Activity: Filter the listing below, keeping only the lines with the word "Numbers".

Extracted data:
◆ ◆ ◆ ◆
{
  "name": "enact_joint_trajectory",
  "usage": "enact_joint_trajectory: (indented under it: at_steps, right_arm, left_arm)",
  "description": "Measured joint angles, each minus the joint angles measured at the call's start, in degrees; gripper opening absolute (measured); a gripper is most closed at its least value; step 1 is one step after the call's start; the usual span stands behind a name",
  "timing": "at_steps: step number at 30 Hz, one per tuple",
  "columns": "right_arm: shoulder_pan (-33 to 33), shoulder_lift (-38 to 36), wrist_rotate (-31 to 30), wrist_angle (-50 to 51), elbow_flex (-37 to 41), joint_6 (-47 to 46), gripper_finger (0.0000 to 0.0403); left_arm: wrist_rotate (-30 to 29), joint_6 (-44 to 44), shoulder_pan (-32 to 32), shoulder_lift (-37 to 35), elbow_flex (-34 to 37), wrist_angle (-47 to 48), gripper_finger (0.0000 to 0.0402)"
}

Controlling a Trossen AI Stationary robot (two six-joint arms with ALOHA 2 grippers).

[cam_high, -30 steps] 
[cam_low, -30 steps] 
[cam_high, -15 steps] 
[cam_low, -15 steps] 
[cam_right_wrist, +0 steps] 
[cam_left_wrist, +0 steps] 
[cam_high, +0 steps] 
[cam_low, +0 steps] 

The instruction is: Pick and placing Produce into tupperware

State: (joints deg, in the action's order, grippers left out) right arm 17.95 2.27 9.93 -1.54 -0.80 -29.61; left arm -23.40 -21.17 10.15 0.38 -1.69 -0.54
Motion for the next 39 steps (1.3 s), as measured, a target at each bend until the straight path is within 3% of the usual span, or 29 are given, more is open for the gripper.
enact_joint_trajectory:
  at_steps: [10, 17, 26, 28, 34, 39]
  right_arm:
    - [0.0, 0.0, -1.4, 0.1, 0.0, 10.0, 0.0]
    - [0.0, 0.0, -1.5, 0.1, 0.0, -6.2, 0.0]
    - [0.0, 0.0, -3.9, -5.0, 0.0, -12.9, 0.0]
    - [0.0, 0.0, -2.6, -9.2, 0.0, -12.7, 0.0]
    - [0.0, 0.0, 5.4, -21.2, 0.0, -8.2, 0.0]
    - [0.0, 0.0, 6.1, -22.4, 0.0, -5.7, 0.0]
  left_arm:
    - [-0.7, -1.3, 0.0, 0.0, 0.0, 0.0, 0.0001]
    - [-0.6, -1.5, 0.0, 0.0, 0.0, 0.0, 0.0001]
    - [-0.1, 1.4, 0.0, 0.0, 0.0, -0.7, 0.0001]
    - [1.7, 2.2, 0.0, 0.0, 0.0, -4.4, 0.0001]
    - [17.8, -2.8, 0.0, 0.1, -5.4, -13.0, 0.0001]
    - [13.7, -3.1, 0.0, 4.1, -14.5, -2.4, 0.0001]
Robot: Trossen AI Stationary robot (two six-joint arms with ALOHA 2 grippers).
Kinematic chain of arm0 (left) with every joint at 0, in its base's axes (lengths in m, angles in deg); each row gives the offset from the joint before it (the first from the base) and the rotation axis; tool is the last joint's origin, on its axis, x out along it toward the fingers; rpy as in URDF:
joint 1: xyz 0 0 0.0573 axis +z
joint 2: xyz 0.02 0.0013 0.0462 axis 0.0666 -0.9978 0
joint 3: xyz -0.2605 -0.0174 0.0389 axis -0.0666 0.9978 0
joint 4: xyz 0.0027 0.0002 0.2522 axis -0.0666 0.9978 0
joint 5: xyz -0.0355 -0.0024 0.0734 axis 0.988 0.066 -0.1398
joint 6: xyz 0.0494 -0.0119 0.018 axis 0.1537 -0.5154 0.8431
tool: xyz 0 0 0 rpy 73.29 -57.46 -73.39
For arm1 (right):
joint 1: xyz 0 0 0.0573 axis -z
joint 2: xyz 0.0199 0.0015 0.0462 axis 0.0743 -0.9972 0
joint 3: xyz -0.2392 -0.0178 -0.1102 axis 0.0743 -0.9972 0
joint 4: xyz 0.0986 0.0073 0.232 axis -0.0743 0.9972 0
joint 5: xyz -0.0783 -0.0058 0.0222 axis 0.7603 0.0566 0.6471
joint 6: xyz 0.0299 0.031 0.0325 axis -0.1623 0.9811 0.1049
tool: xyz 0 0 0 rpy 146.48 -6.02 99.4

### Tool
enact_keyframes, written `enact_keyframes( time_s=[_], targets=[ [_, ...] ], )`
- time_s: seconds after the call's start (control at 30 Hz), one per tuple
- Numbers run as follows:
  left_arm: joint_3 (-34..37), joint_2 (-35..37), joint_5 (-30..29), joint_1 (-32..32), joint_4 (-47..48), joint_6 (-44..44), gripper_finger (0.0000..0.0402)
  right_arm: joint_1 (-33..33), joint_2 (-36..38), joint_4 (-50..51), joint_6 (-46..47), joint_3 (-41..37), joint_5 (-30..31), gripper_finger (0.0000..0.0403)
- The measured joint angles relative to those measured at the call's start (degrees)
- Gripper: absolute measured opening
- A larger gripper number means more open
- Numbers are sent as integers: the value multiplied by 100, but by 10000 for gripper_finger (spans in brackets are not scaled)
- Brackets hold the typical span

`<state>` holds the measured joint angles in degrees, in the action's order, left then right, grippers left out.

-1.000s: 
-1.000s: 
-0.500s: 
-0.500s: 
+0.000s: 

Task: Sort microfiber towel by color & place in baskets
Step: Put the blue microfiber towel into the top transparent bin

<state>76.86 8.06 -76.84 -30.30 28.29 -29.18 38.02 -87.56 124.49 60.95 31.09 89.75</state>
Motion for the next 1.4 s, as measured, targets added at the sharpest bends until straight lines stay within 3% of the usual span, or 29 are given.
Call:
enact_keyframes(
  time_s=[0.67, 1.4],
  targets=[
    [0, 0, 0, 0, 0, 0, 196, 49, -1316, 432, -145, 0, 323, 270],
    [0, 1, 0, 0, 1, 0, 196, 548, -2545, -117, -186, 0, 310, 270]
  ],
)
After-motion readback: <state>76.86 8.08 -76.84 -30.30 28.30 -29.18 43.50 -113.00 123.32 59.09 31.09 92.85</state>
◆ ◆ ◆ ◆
Answer to the exercise:
- Numbers run as follows:
- Numbers are sent as integers: the value multiplied by 100, but by 10000 for gripper_finger (spans in brackets are not scaled)

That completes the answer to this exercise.